* TASK ITEM
Produce a verbatim transcript of the entries below, excluding pictures.

* PROVIDED RECORDS
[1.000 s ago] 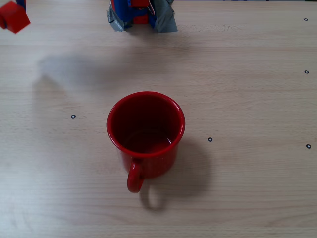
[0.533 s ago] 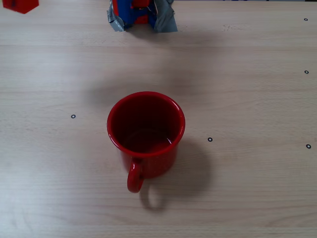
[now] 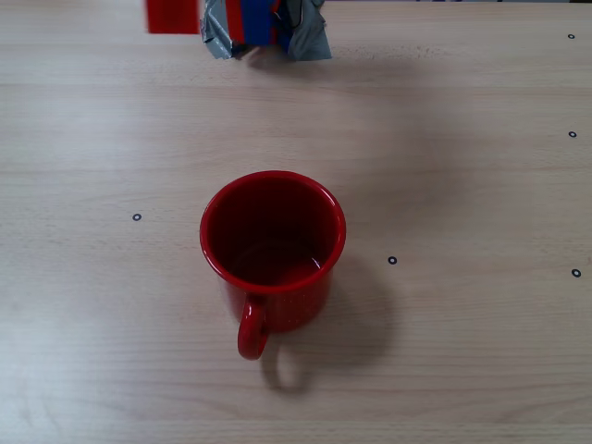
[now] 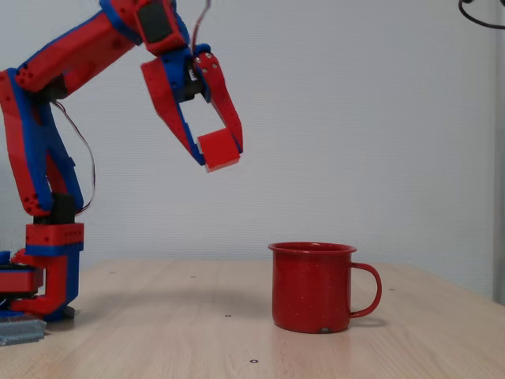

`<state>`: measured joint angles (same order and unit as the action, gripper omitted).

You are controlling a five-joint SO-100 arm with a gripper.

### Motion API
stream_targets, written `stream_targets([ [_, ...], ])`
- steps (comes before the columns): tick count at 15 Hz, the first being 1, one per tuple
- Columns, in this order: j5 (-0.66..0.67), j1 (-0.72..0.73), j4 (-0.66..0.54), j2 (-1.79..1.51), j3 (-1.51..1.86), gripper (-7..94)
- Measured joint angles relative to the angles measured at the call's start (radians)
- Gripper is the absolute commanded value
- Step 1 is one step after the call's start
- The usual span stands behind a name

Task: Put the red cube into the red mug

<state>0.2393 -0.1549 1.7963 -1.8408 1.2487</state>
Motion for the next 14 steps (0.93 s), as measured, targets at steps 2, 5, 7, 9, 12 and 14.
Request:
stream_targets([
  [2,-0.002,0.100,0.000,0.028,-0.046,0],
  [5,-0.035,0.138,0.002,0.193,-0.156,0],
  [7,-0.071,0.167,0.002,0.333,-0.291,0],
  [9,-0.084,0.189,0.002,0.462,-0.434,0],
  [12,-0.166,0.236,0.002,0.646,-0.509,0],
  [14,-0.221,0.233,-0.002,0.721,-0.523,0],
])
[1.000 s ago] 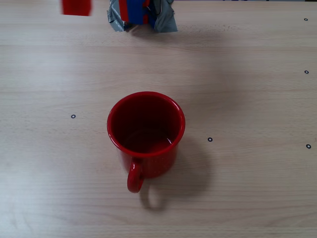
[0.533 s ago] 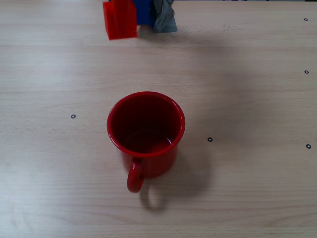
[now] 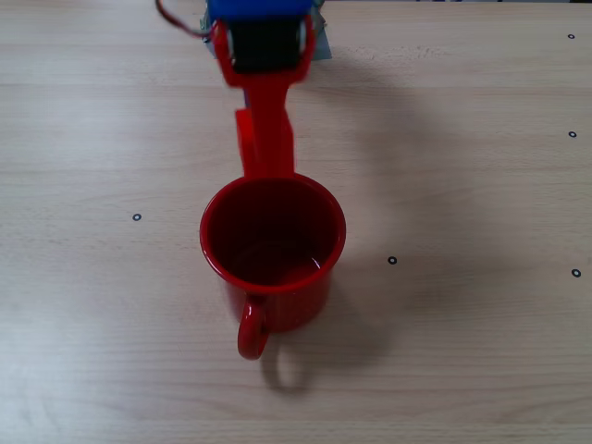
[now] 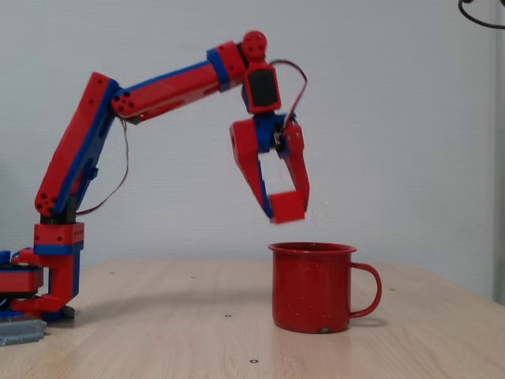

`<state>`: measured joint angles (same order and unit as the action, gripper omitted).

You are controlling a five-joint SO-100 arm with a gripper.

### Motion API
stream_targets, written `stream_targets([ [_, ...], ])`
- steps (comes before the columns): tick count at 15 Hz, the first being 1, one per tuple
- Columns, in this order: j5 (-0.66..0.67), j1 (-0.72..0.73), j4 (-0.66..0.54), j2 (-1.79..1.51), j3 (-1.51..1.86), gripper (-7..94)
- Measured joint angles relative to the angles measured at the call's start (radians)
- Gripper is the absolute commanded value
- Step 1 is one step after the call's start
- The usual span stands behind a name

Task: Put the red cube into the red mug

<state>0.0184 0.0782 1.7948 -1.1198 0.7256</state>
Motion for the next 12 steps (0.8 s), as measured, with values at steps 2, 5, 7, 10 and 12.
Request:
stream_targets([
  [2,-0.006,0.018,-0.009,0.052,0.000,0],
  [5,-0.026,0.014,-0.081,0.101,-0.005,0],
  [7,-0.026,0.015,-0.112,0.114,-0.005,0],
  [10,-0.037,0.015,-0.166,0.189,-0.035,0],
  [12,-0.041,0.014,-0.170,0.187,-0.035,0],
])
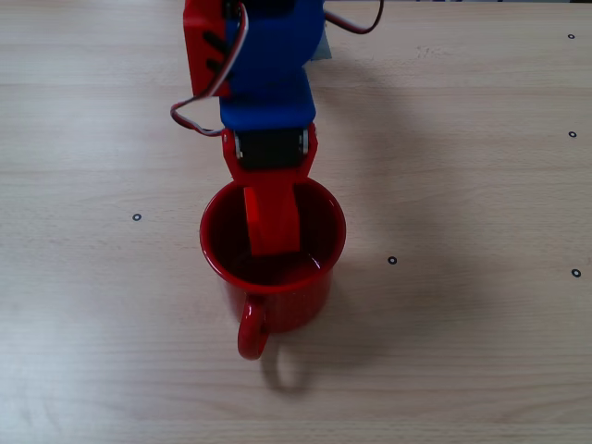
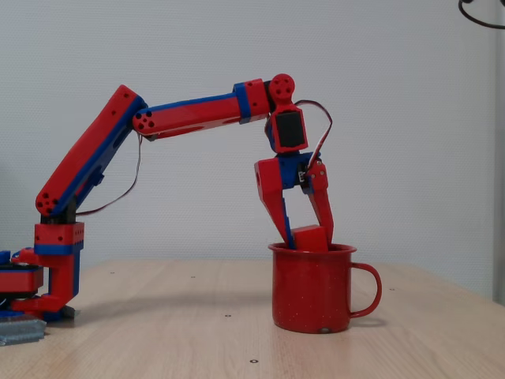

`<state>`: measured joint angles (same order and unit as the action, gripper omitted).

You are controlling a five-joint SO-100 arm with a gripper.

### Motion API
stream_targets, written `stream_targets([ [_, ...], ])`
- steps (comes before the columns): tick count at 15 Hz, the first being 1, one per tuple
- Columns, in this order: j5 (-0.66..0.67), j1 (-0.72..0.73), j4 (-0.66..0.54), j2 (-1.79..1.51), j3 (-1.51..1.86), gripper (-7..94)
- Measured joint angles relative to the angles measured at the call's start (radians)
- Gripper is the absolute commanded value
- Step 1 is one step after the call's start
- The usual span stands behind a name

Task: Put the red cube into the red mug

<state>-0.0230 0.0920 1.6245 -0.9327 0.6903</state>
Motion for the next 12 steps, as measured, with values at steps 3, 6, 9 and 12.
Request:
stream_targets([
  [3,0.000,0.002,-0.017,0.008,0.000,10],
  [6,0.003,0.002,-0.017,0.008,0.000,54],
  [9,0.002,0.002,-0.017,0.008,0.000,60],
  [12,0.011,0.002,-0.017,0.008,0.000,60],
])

* REPLY TO THE TASK
[1.000 s ago] 
[0.533 s ago] 
[now] 
[now] 

`<state>`: measured joint angles (same order and unit as the action, gripper omitted).

You are controlling a five-joint SO-100 arm with a gripper.

### Motion API
stream_targets, written `stream_targets([ [_, ...], ])`
- steps (comes before the columns): tick count at 15 Hz, the first being 1, one per tuple
- Columns, in this order: j5 (-0.66..0.67), j1 (-0.72..0.73), j4 (-0.66..0.54), j2 (-1.79..1.51), j3 (-1.51..1.86), gripper (-7..94)
- Measured joint angles relative to the angles measured at the call's start (radians)
- Gripper is the absolute commanded value
- Step 1 is one step after the call's start
- The usual span stands behind a name

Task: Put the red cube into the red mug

<state>0.2393 -0.1549 1.7963 -1.8408 1.2487</state>
Motion for the next 14 steps (0.93 s), as measured, targets at steps 2, 5, 7, 9, 12 and 14.
Request:
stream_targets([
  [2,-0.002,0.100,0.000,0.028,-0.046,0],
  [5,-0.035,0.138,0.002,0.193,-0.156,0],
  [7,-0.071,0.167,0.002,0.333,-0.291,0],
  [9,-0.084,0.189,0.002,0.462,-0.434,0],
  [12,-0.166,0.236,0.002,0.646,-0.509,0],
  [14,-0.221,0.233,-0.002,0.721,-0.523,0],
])
[1.000 s ago] 
[0.533 s ago] 
[now] 
[now] 

`<state>`: measured joint angles (same order and unit as the action, gripper omitted).

You are controlling a five-joint SO-100 arm with a gripper.

### Motion API
stream_targets, written `stream_targets([ [_, ...], ])`
- steps (comes before the columns): tick count at 15 Hz, the first being 1, one per tuple
- Columns, in this order: j5 (-0.66..0.67), j1 (-0.72..0.73), j4 (-0.66..0.54), j2 (-1.79..1.51), j3 (-1.51..1.86), gripper (-7..94)
- Measured joint angles relative to the angles measured at the call's start (radians)
- Gripper is the absolute commanded value
- Step 1 is one step after the call's start
- The usual span stands behind a name

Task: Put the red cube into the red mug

<state>0.0184 0.0782 1.7948 -1.1198 0.7256</state>
Motion for the next 12 steps (0.8 s), as measured, with values at steps 2, 5, 7, 10 and 12.
Request:
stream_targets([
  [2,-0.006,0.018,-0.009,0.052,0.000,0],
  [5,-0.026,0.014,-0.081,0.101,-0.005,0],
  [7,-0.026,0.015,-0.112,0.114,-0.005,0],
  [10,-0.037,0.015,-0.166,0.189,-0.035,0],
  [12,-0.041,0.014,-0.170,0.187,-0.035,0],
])

`<state>`: measured joint angles (same order and unit as the action, gripper omitted).

You are controlling a five-joint SO-100 arm with a gripper.

### Motion API
stream_targets, written `stream_targets([ [_, ...], ])`
- steps (comes before the columns): tick count at 15 Hz, the first being 1, one per tuple
- Columns, in this order: j5 (-0.66..0.67), j1 (-0.72..0.73), j4 (-0.66..0.54), j2 (-1.79..1.51), j3 (-1.51..1.86), gripper (-7..94)
- Measured joint angles relative to the angles measured at the call's start (radians)
- Gripper is the absolute commanded value
- Step 1 is one step after the call's start
- The usual span stands behind a name

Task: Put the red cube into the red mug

<state>-0.0230 0.0920 1.6245 -0.9327 0.6903</state>
Motion for the next 12 steps, as measured, with values at steps 3, 6, 9 and 12.
Request:
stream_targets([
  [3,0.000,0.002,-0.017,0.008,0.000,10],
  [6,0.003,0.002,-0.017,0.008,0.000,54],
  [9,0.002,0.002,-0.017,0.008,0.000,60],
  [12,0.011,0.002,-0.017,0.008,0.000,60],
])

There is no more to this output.